# Phase 3 Implementation Plan - Medium-Priority Security Fixes
## Overview
Phase 3 focuses on preventing resource exhaustion attacks, establishing security audit trails, and detecting secrets in analyzed code.
**Estimated Effort**: 8-10 hours
**Target Completion**: Week 3-4
**Priority Level**: MEDIUM (High impact but lower critical severity)
---
## Phase 3 Objectives
1. **Prevent Denial of Service via Resource Exhaustion** (CWE-400)
- Input size validation on all MCP tool parameters
- Query complexity limits for deep research
- Index size limits for repositories
2. **Establish Security Audit Trail** (CWE-778)
- Log all access to sensitive operations
- Track who (subject) accessed what (resource) when and how
- Enable compliance reporting (SOC2, GDPR, HIPAA)
3. **Detect Hardcoded Secrets** (CWE-798)

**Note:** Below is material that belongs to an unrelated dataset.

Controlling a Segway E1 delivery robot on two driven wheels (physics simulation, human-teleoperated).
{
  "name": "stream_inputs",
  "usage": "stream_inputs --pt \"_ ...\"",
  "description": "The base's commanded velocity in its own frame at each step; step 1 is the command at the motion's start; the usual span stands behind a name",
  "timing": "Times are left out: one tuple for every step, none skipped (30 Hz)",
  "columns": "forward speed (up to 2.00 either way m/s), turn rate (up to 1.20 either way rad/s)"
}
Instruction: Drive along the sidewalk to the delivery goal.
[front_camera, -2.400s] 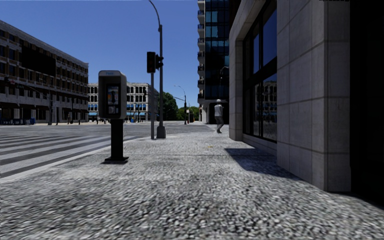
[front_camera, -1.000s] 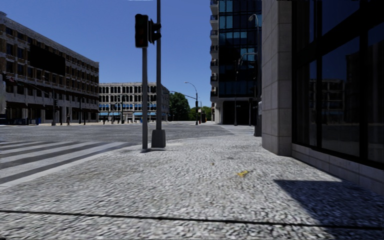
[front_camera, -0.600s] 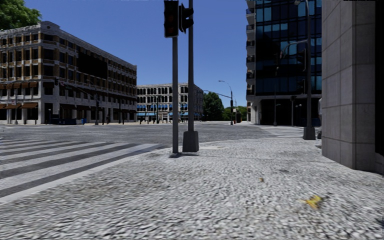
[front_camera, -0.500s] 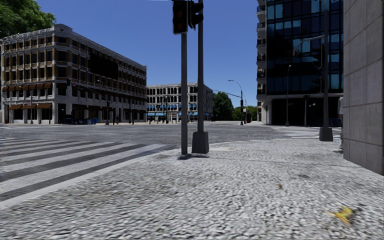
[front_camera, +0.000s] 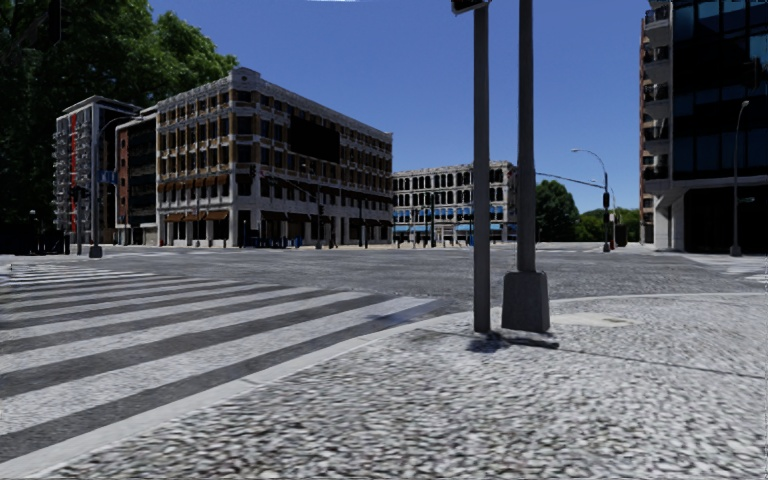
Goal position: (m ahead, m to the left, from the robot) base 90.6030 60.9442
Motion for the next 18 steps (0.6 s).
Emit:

- Scan indexed code for API keys, credentials, tokens
- Provide warnings during indexing
- Support common secret patterns
---
## Implementation Details
### Task 1: Input Size Validation
**Files to Create**:
- `/src/local_deepwiki/core/validation.py` (NEW)
**Files to Modify**:
- `/src/local_deepwiki/handlers.py` (add validation checks)
- `/src/local_deepwiki/core/indexer.py` (index size checks)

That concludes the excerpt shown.